◆ THE PROBLEM ◆
When the word "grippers" shows up in a line of the data below, copy that whole line.

◆ INPUT DATA ◆
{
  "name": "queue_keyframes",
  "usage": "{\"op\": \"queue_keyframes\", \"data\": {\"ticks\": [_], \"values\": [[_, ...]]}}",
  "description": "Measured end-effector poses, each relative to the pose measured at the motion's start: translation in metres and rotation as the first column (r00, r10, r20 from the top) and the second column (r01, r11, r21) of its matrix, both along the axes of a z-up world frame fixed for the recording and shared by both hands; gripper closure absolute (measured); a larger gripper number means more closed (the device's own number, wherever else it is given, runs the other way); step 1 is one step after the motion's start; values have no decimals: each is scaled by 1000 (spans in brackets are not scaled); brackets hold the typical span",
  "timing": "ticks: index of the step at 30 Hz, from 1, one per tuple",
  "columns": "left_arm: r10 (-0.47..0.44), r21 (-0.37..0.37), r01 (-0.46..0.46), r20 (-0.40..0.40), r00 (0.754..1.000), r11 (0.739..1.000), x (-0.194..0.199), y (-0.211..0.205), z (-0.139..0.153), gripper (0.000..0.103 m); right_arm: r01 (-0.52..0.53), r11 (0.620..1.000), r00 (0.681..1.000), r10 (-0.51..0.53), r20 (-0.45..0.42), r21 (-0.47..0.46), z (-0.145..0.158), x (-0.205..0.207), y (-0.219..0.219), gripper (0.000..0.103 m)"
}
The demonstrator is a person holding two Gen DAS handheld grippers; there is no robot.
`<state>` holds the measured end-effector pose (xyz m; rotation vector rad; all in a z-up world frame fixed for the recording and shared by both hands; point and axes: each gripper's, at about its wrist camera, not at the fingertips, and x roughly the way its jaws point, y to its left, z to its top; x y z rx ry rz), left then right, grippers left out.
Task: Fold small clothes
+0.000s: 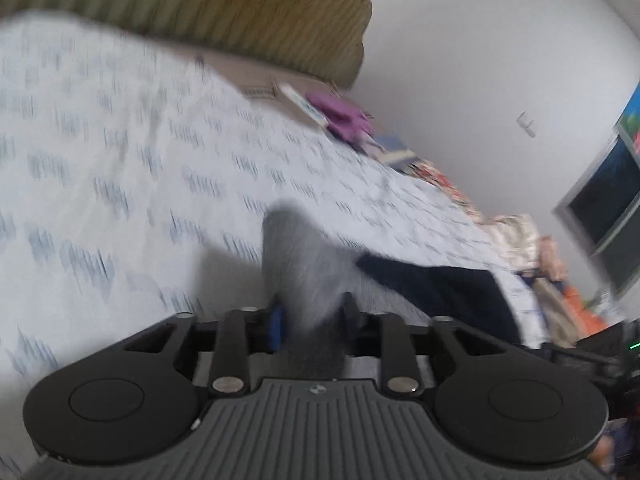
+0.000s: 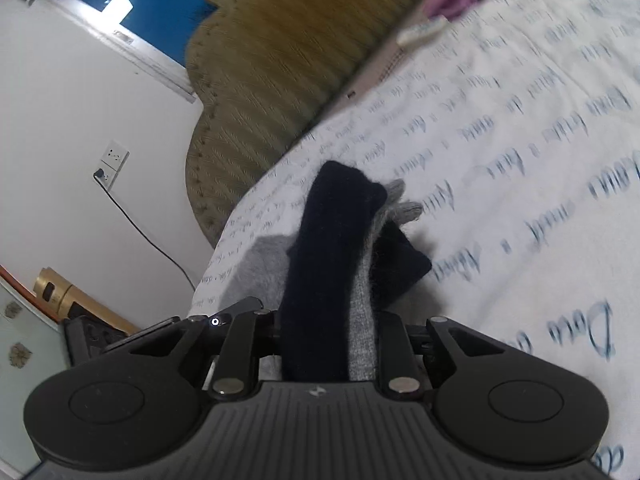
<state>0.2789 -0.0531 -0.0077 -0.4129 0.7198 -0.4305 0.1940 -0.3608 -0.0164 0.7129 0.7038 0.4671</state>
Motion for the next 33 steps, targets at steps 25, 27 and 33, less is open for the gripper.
{"op": "queue_keyframes", "data": {"ticks": [25,27,33], "values": [[-194,241,189,-3,981,952,-178,-26,-32,12,69,993,978,-85,-189,-91,-30,-124,-39,37],[-188,251,178,16,982,951,-178,-27,-34,15,62,992,981,-81,-179,-107,-27,-127,-35,37],[-181,125,186,-50,982,975,-168,-26,-34,85,16,995,981,-35,-192,-101,-33,-119,-17,69]]}}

◆ RESULT FOR THIS TASK ◆
The demonstrator is a person holding two Gen DAS handheld grippers; there is no robot.
`<state>` holds the measured end-effector pose (xyz m; rotation vector rad; all in a z-up world frame fixed for the recording and shared by both hands; point and axes: each gripper's, at about its wrist camera, not at the fingertips, and x roughly the way its jaws point, y to its left, z to its top; x y z rx ry rz), left then right, grippers left out.

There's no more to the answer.